» **Task to carry out**:
Wherever the word "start" appears in a line of the data, that line should be copied.

» **Information supplied**:
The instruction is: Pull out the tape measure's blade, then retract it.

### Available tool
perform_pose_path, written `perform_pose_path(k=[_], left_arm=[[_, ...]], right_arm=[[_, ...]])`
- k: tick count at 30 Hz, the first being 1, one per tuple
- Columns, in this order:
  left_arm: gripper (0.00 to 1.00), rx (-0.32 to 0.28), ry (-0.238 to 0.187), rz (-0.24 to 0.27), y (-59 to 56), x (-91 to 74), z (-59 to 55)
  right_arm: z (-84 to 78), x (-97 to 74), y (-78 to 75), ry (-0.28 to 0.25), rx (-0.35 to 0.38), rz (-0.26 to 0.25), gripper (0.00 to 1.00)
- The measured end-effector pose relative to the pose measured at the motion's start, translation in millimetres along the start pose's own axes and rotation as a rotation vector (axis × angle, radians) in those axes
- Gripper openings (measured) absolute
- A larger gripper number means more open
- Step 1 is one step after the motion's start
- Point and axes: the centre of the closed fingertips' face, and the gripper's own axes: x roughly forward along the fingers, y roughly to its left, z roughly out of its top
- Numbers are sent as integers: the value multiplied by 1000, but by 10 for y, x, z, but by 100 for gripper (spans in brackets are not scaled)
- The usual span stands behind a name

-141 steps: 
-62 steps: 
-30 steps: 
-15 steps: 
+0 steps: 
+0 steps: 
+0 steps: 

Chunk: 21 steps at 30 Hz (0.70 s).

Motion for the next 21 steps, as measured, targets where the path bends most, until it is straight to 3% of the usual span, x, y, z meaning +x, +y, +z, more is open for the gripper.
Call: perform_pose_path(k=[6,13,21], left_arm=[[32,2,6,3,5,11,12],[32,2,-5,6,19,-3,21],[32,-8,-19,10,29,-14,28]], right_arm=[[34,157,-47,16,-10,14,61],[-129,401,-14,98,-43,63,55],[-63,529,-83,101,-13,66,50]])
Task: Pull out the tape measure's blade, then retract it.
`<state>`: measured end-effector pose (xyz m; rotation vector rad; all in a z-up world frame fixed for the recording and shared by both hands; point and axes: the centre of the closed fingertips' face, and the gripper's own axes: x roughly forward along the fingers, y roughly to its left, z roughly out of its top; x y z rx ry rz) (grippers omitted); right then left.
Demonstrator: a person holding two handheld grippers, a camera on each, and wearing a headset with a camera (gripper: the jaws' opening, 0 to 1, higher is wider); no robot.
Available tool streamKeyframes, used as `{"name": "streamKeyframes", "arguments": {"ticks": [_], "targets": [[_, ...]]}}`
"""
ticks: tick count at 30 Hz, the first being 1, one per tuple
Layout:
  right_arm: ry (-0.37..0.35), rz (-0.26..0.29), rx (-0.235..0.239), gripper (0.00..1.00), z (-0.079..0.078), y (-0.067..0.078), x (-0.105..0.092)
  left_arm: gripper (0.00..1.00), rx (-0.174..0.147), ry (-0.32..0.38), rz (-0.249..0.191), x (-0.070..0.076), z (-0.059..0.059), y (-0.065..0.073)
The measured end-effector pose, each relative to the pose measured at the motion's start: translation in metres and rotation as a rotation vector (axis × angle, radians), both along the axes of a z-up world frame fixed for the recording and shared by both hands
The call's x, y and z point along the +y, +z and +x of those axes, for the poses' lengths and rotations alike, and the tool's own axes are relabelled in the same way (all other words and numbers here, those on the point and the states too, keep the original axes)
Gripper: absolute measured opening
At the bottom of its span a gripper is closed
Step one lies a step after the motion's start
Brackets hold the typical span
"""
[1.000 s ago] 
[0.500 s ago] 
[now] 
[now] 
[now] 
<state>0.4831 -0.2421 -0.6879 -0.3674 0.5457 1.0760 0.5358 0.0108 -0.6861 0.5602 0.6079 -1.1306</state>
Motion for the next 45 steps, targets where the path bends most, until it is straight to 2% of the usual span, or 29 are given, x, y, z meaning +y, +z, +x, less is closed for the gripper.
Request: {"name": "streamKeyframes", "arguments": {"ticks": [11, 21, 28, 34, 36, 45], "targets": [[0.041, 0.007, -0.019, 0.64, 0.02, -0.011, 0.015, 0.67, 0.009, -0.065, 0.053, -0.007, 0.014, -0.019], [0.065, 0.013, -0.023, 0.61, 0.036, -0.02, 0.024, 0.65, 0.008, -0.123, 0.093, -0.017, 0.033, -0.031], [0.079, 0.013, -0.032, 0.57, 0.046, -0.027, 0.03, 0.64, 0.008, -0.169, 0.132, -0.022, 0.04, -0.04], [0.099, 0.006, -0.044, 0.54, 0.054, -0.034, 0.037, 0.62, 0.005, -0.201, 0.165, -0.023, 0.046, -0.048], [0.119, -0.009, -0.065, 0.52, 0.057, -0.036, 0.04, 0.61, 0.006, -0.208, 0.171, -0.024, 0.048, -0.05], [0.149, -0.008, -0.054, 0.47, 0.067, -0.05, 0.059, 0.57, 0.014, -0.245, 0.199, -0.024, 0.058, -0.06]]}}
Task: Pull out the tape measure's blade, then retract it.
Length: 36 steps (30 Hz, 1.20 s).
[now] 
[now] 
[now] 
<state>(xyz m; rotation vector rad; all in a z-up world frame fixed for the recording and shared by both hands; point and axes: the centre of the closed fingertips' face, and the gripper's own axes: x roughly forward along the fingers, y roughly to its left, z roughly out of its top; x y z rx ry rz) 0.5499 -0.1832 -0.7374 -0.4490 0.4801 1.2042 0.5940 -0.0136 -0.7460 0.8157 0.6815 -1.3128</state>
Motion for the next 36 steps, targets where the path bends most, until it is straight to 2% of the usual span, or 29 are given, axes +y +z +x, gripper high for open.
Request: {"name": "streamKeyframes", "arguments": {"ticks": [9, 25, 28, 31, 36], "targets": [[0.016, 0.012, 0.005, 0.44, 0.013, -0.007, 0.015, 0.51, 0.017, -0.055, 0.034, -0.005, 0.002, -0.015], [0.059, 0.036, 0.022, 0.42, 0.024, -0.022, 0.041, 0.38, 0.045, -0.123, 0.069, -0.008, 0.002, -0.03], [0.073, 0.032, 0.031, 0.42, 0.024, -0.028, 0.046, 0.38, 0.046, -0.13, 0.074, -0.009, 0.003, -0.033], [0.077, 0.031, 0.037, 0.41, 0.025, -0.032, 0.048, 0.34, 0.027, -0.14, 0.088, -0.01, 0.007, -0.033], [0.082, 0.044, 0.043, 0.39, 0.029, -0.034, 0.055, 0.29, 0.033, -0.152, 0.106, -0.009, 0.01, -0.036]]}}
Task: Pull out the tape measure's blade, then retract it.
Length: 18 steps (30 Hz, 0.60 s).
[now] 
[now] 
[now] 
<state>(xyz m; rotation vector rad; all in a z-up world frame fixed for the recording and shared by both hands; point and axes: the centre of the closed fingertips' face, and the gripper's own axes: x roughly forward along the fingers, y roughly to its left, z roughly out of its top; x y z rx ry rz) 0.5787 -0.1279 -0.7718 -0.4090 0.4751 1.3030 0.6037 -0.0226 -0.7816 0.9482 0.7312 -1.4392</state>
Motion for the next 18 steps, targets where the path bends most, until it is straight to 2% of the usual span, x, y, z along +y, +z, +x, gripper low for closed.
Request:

» **Response area**:
- The measured end-effector pose relative to the pose measured at the motion's start, translation in millimetres along the start pose's own axes and rotation as a rotation vector (axis × angle, radians) in those axes
- Step 1 is one step after the motion's start
The measured end-effector pose, each relative to the pose measured at the motion's start: translation in metres and rotation as a rotation vector (axis × angle, radians), both along the axes of a z-up world frame fixed for the recording and shared by both hands
Step one lies a step after the motion's start

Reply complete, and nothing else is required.